PROBLEM TO WORK ON
Using the material below, return exactly the lines between the one holding "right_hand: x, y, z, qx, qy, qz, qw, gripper" and the one holding "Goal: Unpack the", inclusive, and no others.

SUPPLIED DATA
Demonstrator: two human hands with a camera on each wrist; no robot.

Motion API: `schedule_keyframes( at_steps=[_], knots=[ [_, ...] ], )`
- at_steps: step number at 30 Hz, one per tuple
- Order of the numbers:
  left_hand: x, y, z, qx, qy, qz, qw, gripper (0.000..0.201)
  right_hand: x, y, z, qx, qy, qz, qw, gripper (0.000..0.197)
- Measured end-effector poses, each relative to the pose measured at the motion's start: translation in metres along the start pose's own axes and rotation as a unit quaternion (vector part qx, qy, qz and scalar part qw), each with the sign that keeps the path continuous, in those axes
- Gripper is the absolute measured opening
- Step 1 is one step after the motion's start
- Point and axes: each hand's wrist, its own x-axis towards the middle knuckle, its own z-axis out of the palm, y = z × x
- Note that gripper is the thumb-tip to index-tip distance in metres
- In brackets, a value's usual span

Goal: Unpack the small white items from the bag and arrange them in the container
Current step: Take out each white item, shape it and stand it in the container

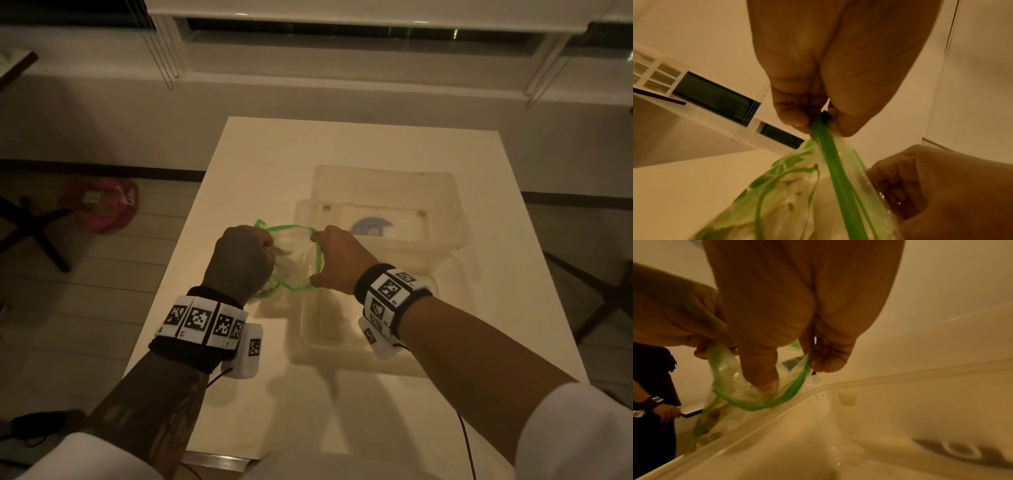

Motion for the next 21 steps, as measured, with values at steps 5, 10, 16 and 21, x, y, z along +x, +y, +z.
schedule_keyframes(
  at_steps=[5, 10, 16, 21],
  knots=[
    [-0.005, -0.01, 0.006, 0.077, -0.035, -0.025, 0.996, 0.043, 0.001, -0.011, 0.003, -0.009, -0.004, -0.026, 1.0, 0.067],
    [-0.004, -0.017, 0.009, 0.072, -0.101, -0.082, 0.989, 0.048, 0.007, -0.023, 0.009, -0.014, -0.034, -0.032, 0.999, 0.061],
    [0.0, -0.014, 0.016, 0.072, -0.154, -0.107, 0.98, 0.05, 0.016, -0.023, 0.014, -0.009, -0.046, -0.001, 0.999, 0.044],
    [0.001, -0.015, 0.022, 0.039, -0.137, -0.12, 0.982, 0.054, 0.016, -0.016, 0.015, 0.004, -0.039, 0.003, 0.999, 0.05]
  ],
)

SOLUTION FOR THIS TASK
  right_hand: x, y, z, qx, qy, qz, qw, gripper (0.000..0.197)
- Measured end-effector poses, each relative to the pose measured at the motion's start: translation in metres along the start pose's own axes and rotation as a unit quaternion (vector part qx, qy, qz and scalar part qw), each with the sign that keeps the path continuous, in those axes
- Gripper is the absolute measured opening
- Step 1 is one step after the motion's start
- Point and axes: each hand's wrist, its own x-axis towards the middle knuckle, its own z-axis out of the palm, y = z × x
- Note that gripper is the thumb-tip to index-tip distance in metres
- In brackets, a value's usual span

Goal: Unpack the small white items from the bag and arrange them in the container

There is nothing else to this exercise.